Gun advocates are celebrating the election of Republican President-elect Donald Trump after fearing that his Democratic rival, Hillary Clinton, would have clamped down on gun rights.
Now they are planning ways to end regulations on gun ownership, according to The New York Times.
"A lot of people in the gun rights community can breathe again," said C.J. Grisham, the president of Open Carry Texas.
Texas State Rifle Association director Alice Tripp said, "We've been threatened. We've been bullied. We've been ridiculed for eight years. I expect the tone to change. If tone sets policy, then we've got it made."
Gun supporters helped turn Iowa's state senate Republican, and helped vote down a background check requirement for gun ownership in Maine, the Times reported.
In other initiatives supported by gun advocates, Kansas and Indiana voters got the right to hunt and fish installed in the state constitutions.

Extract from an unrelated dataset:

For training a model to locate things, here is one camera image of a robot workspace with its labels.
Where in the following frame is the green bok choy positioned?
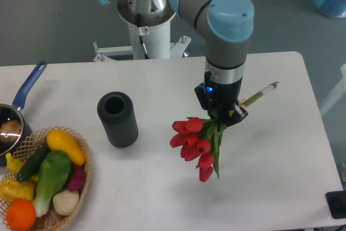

The Washington Post reported that gun control advocates picked up some wins, including Pennsylvania Sen. Patrick Toomey, a Republican who supports gun control.
The Times report noted that some states passed measures that favored gun control. In Washington State, an initiative passed that allows temporary blocks on gun possession for high-risk users. California passed a regulation requiring background checks to buy ammunition. Nevada mandated background checks on almost all gun transfers.
Advocates for gun freedoms noted policies that are in discussion, such as lifting restrictions on service members carrying firearms on military bases, and a national right to carry, which would allow gun owners licensed in one state to be approved to carry in the other 49, the Times reported.
Nebraska Firearms Owners Association president Rod Moeller said that some gun advocates did not favor Trump — but "they were more concerned about what a Clinton presidency would do," The Times reported.
Trump has been clear in his support for gun owners' rights. On his website, he wrote a policy paper about Second Amendment rights in which he said, "This is about self-defense, plain and simple."
The National Rifle Association's president, Wayne LaPierre, weighed in on the election in a video, in which he praised gun owners for swinging the election in Trump's favor.